Required action ▸
Where "left" appears in a line of the entries below, that line should be copied.

Data records ▸
----
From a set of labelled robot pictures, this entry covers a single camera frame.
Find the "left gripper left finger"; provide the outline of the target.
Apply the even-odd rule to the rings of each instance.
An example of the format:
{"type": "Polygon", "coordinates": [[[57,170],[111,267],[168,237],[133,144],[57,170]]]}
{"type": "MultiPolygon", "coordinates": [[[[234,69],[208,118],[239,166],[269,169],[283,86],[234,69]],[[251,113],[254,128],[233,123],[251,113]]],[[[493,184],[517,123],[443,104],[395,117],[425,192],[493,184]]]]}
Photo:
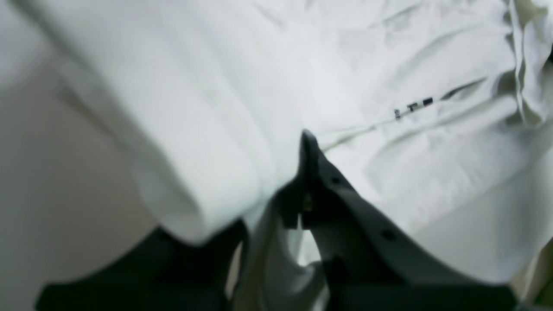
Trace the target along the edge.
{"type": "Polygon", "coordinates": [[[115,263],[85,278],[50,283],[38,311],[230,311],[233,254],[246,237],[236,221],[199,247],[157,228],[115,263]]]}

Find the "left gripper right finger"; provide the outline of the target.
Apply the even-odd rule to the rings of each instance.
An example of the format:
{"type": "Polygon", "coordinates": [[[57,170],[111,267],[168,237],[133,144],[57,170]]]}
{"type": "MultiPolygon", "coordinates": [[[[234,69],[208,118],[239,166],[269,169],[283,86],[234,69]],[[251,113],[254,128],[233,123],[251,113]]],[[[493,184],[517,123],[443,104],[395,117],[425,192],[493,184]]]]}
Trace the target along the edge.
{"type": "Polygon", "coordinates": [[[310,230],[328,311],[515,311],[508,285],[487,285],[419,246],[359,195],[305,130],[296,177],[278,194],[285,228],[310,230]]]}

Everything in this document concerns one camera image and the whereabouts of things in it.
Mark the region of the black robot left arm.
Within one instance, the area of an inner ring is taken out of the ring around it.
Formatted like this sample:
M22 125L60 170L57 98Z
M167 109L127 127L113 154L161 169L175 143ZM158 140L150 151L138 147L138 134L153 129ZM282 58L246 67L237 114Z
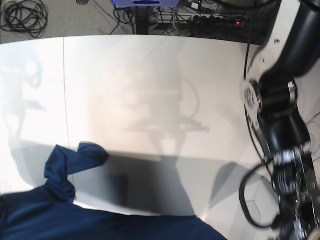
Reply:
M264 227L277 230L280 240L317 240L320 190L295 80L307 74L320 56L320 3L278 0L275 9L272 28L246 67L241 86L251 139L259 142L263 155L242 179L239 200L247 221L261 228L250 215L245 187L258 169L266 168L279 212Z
----
Response box ▸
Find the "left gripper left finger"; provide the outline of the target.
Find the "left gripper right finger"; provide the outline of the target.
Mark the region of the black robot left arm.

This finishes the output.